Ethereum Sees Surge in New Wallets, Record Daily Transactions as Layer-2 and Stablecoins Drive Activity

Ethereum’s on-chain activity has accelerated sharply over the past month: first-time interacting addresses nearly doubled from ~4M to ~8M, daily transactions hit a record ~2.8M (≈+125% y/y), and active addresses rose from ~410k to over 1M year‑on‑year. Analysts attribute the surge to increased stablecoin usage, collapsing gas fees and execution moving to Layer‑2 rollups with settlement on L1, plus renewed capital inflows from ETFs and large-holder accumulation. Key on-chain metrics also show ~36M ETH staked.
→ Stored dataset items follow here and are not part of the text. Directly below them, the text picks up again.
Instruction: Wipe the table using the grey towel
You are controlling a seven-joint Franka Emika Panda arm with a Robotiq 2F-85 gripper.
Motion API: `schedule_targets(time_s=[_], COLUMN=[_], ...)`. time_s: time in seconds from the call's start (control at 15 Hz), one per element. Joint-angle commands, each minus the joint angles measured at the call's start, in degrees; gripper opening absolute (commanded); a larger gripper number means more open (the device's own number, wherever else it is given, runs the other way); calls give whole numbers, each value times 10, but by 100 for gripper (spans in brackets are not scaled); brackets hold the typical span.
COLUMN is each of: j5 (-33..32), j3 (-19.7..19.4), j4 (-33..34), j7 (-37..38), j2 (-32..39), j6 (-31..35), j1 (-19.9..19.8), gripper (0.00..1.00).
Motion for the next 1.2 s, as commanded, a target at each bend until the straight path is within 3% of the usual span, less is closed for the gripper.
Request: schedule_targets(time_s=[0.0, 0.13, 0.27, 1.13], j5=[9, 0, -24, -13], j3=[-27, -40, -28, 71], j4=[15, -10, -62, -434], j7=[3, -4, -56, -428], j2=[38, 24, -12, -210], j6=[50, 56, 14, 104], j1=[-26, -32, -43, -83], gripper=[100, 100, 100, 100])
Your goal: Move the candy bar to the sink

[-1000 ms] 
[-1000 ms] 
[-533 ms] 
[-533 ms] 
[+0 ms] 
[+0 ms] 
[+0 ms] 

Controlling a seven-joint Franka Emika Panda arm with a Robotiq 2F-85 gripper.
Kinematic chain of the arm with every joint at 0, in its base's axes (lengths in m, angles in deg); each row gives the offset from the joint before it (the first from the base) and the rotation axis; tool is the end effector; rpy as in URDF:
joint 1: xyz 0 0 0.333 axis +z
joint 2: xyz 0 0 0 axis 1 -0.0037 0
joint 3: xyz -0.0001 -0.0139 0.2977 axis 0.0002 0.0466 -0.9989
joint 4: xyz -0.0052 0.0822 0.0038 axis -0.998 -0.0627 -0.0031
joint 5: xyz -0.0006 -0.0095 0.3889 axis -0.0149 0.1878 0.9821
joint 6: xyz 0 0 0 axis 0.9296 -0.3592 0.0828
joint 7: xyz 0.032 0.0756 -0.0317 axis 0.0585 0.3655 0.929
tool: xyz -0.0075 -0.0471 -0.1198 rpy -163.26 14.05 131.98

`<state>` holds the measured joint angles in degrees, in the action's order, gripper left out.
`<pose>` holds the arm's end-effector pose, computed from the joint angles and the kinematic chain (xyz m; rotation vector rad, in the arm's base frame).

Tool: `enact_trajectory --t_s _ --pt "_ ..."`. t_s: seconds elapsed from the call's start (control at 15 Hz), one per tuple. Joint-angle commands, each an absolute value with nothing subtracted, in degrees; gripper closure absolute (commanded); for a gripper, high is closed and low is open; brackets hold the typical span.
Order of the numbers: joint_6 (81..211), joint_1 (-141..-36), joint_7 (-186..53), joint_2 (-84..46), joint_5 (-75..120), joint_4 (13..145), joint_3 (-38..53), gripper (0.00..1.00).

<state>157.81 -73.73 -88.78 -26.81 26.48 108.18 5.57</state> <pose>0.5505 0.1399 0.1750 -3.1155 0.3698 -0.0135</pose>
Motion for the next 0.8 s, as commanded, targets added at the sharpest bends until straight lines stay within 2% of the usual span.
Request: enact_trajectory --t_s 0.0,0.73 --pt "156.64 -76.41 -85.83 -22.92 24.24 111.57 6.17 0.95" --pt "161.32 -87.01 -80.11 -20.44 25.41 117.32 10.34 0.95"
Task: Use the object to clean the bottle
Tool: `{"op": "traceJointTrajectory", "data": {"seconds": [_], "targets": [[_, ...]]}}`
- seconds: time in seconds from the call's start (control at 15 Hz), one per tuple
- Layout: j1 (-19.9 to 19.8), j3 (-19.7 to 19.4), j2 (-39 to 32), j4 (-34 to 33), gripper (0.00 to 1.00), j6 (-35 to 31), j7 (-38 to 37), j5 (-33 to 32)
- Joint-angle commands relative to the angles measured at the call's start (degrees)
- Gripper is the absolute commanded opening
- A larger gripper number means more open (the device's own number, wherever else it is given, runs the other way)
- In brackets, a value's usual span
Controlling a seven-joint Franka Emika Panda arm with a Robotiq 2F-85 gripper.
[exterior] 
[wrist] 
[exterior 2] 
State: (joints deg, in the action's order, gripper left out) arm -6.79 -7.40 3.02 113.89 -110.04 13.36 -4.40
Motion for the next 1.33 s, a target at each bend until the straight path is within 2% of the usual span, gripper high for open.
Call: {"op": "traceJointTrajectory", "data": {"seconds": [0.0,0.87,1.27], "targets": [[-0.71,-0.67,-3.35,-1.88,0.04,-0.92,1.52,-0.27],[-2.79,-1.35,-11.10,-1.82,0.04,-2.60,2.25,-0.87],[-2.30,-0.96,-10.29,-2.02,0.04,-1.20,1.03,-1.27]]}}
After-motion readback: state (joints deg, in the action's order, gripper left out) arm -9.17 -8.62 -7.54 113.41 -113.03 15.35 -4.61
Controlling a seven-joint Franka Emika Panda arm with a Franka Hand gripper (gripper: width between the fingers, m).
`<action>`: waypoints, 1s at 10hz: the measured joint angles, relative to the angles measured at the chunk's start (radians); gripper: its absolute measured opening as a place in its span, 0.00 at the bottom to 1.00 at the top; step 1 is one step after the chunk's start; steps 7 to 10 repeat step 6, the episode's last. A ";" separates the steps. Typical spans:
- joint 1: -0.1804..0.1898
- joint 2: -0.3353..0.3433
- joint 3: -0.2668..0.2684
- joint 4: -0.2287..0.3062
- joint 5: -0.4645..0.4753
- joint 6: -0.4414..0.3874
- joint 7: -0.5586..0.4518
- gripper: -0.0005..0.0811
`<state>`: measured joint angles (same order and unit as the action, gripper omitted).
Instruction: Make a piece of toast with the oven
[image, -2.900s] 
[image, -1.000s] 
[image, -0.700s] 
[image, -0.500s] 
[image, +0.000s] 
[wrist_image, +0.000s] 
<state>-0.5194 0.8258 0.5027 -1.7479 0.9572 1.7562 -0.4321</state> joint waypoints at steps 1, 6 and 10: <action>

Market sentiment has cooled from recent highs amid regulatory uncertainty in the US — a proposed crypto market-structure bill and delayed Senate markups — and the Crypto Fear & Greed Index drifting toward neutral (≈49). For traders: rising user growth, retention and record transaction volumes strengthen Ethereum’s fundamentals and reduce friction for on-chain activity, which is constructive for ETH price discovery, but regulatory risk and macro headlines could cap near-term moves. Keywords: Ethereum, ETH, on-chain activity, Layer-2, stablecoins, staking, ETF inflows.
Bullish
Net impact: bullish. The reported metrics — doubling of first-time interacting addresses, record daily transactions (~2.8M), rising active addresses and heavy stablecoin activity — all point to materially stronger demand and utility on Ethereum. Lower gas costs and execution on Layer‑2s reduce transaction friction and can enlarge the addressable on-chain user base, supporting higher on-chain velocity and potentially tighter ETH liquidity. Staking of ~36M ETH and inflows tied to ETFs/stablecoins suggest capital is increasingly allocated to the ecosystem. In the short term, these developments are constructive for ETH price action because improved fundamentals can attract traders and liquidity providers. However, regulatory uncertainty in the US and macro headlines could trigger volatility or pause rallies; thus, near-term price moves may be choppy. Over the medium-to-long term, sustained user growth, Layer‑2 adoption and stablecoin-driven throughput should support a bullish case for ETH, especially if regulatory clarity avoids punitive measures. Traders should monitor: transaction and active-address trends, Layer‑2 volume share, stablecoin flows, staking rates, and regulatory developments to time entries and manage risk.